Kyrsten will feel the love (acts of service) when I babysit the grandkids and fold all the laundry so she can go to the hair salon. In turn, she will do the same for me if needed (acts of service).
Victoria (quality time) feels appreciated when I give her my full attention and listen to all her adventures at the horse farm. She is always ready with a hug or to help me around the house. (touch and acts of service).
Artur (physical touch) loves to get a welcome hug when he’s home visiting from college. A gentle hand on the shoulder to show that he is cared for will go a long way to build our relationship. And since I speak in physical touch we give lots of hugs to each other.
How does this build sibling relationships?
We began by writing our February buddy list. Then we had each child take the love language quiz.
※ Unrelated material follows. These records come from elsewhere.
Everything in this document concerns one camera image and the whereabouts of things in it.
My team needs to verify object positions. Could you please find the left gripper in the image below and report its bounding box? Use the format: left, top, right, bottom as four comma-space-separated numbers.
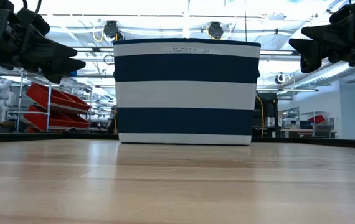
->
0, 8, 87, 85

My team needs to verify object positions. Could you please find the navy white striped fabric basket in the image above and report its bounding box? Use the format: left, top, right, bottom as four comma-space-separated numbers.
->
113, 37, 262, 146

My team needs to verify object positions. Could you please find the red plastic bin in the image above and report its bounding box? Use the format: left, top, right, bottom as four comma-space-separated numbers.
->
68, 112, 90, 128
25, 82, 75, 108
24, 104, 75, 132
60, 91, 92, 112

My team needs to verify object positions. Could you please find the red panel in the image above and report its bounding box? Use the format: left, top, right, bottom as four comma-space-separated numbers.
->
308, 114, 326, 125

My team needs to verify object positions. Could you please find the grey crate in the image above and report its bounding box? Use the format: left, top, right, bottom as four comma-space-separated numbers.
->
313, 124, 333, 138

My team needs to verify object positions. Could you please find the black equipment cabinet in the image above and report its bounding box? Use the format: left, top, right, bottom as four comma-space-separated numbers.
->
252, 92, 280, 138

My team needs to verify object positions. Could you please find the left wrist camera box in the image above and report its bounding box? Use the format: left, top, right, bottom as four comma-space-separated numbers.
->
16, 7, 51, 37

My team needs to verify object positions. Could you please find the metal wire shelf rack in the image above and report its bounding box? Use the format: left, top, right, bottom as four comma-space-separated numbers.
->
9, 68, 93, 133

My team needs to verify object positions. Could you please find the black ceiling cable reel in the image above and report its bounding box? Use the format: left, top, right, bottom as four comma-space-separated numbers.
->
207, 21, 225, 40
103, 20, 121, 40

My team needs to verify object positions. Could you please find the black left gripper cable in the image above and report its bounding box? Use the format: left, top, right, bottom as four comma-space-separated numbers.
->
21, 0, 43, 13

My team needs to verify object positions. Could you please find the yellow cable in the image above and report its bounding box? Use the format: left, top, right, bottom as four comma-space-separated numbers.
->
255, 95, 265, 138

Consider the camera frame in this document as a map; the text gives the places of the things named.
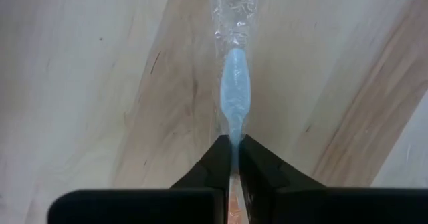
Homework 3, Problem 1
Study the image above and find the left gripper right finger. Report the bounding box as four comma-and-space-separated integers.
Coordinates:
238, 134, 428, 224

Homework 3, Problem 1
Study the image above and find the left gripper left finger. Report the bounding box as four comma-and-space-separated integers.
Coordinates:
47, 134, 232, 224

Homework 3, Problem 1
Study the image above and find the bundle of packaged toothbrushes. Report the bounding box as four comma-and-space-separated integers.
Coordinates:
209, 0, 265, 171

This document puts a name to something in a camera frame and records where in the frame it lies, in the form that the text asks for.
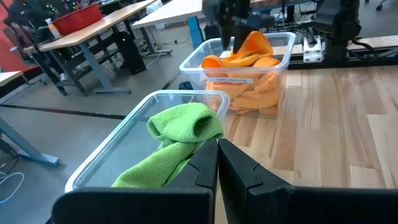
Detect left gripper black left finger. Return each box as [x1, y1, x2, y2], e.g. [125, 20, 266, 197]
[51, 138, 219, 224]

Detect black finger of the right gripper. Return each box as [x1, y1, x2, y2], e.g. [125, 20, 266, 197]
[233, 26, 252, 54]
[219, 18, 236, 50]

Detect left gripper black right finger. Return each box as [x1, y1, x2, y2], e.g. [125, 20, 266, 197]
[218, 138, 398, 224]

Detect orange microfiber towel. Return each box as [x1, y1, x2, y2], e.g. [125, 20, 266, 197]
[201, 30, 282, 68]
[205, 67, 282, 116]

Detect green microfiber towel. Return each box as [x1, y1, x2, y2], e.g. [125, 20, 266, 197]
[111, 101, 224, 189]

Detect clear plastic bin white label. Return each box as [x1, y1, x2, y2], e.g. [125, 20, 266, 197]
[179, 31, 297, 119]

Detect black computer tower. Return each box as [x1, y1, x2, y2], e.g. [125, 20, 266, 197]
[115, 30, 147, 75]

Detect wooden desk grey legs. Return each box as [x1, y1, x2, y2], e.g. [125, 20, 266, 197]
[23, 0, 175, 97]

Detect red plastic bin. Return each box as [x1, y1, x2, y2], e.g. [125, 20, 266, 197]
[51, 2, 103, 37]

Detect white squeeze bottle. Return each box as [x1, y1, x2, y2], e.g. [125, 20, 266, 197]
[44, 17, 62, 40]

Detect light desk grey leg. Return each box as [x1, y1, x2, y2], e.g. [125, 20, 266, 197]
[0, 70, 60, 166]

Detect black device green lights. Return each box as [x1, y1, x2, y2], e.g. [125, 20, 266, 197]
[37, 0, 78, 15]

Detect white mounting bracket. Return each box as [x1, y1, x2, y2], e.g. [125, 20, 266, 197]
[303, 35, 323, 63]

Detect black metal table frame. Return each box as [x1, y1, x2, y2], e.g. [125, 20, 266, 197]
[287, 45, 398, 70]
We sent out all the results to the tribe, along with their buddy for this month. It is our hope that they reach out to their buddy in a more #intentional way, now knowing how each express and receive love.
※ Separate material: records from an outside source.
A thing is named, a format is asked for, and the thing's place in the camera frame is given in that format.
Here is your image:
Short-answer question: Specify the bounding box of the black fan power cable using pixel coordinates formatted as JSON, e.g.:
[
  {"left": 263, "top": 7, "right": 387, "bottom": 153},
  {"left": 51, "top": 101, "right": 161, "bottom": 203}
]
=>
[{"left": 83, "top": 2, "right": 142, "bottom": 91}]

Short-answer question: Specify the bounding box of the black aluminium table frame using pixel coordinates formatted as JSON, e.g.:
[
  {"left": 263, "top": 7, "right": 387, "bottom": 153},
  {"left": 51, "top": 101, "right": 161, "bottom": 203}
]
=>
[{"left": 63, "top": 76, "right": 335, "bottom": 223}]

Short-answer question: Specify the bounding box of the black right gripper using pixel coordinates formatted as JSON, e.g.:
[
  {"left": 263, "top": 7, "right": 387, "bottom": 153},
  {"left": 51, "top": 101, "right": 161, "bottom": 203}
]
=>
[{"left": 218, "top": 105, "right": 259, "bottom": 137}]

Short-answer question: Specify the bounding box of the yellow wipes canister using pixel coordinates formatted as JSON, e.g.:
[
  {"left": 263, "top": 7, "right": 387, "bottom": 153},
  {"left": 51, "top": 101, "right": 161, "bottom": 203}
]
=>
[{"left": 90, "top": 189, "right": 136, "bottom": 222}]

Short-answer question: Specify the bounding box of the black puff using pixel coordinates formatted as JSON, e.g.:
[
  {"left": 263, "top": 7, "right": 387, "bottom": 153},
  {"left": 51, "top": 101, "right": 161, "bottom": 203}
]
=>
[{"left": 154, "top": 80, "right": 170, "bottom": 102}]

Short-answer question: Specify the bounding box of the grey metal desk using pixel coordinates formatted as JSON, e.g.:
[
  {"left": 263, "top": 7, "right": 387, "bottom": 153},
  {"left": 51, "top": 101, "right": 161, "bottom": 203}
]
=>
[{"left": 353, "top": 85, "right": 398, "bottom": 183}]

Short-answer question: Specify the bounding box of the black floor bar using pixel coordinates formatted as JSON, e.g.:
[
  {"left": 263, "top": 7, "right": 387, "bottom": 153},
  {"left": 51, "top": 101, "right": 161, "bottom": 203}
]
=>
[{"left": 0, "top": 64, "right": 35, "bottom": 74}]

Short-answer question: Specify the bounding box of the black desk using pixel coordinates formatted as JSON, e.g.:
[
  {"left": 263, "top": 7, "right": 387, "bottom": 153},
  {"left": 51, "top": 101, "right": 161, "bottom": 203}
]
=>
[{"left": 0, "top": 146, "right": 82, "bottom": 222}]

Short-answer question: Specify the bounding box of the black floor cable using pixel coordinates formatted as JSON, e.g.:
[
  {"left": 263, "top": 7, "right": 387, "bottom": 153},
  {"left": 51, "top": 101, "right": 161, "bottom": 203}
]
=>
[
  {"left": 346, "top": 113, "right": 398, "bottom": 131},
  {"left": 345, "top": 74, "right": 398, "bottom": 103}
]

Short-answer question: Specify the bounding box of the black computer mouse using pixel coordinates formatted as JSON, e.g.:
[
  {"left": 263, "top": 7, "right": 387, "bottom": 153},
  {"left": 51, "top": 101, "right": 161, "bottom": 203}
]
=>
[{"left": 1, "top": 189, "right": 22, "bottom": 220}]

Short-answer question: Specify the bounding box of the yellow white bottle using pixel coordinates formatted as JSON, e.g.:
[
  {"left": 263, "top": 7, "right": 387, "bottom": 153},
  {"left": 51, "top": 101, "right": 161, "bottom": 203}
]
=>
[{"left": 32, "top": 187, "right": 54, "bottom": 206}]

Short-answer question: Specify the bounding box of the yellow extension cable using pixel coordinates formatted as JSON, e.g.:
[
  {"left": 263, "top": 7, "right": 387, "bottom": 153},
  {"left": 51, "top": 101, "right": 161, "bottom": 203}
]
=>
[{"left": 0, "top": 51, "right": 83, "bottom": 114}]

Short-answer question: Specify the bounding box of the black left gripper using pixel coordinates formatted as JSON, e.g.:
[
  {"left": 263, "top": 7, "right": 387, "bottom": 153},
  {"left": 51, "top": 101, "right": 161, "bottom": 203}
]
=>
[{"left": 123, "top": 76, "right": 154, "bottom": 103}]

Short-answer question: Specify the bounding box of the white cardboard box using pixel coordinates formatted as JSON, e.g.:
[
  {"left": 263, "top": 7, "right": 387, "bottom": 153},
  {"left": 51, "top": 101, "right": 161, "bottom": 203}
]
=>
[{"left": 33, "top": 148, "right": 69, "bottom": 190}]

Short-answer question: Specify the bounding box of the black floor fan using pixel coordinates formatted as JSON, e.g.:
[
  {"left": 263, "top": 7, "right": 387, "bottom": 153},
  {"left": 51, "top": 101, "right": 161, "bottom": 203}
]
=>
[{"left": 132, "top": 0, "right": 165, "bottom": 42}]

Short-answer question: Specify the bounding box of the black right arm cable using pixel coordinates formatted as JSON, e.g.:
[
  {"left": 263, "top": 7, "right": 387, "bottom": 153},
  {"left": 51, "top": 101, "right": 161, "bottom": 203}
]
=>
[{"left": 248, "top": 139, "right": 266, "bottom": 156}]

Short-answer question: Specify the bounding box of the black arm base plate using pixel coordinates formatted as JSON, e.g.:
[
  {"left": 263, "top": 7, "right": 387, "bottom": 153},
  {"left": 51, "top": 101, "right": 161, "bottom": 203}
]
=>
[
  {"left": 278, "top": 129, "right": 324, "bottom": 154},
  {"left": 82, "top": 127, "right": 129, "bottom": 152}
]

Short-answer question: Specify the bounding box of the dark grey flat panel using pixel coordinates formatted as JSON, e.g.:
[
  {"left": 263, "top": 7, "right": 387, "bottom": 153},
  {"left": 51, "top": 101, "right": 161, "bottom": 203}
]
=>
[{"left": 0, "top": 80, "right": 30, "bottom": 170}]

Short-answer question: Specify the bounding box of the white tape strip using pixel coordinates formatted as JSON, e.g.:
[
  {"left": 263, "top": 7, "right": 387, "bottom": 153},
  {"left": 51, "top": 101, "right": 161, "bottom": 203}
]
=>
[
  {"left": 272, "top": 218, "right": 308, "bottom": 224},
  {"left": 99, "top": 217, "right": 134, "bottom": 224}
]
Now Nicholas (words of affirmation) will be more mindful to leave his phone in the truck when spending time with his buddy, Patrick (quality time).
Gabriella can be more intentional to send an encouraging text message to Victoria (words of affirmation) while Victoria can encourage Nick to fold the laundry for Gabriella (acts of service) since we are three hours apart.
And when Elizabeth (touch) and Artur (touch) are home on the weekends we can all give hugs!
It’s never to late to start talking “love.”
The dictionary defines intentional as “done on purpose; deliberate.” This meaning plays a role in what an intentional relationship is. It involves being active instead of passive and making things happened instead of waiting for them to happen to you. This type of relationship means not giving up when things get tough. When you are intentional you choose to make decision and take action on what’s really important to you.
To have a more meaningful and healthy relationship with someone you must be intentional.
· Pray together
· Look at teach other in the eye-fully invested in your conversation
· Do fun things together
· Fight fair-and always remember to say “I’m sorry”
· Talk and text often throughout the day
· Encourage and support one another
· And never never give up!
I hope this blog empowers you to be more intentional to love your family and build strong relationships.
Strong marriages build strong families.
Strong families build strong churches.
Strong churches build strong communities.
Strong communities build a strong Nation.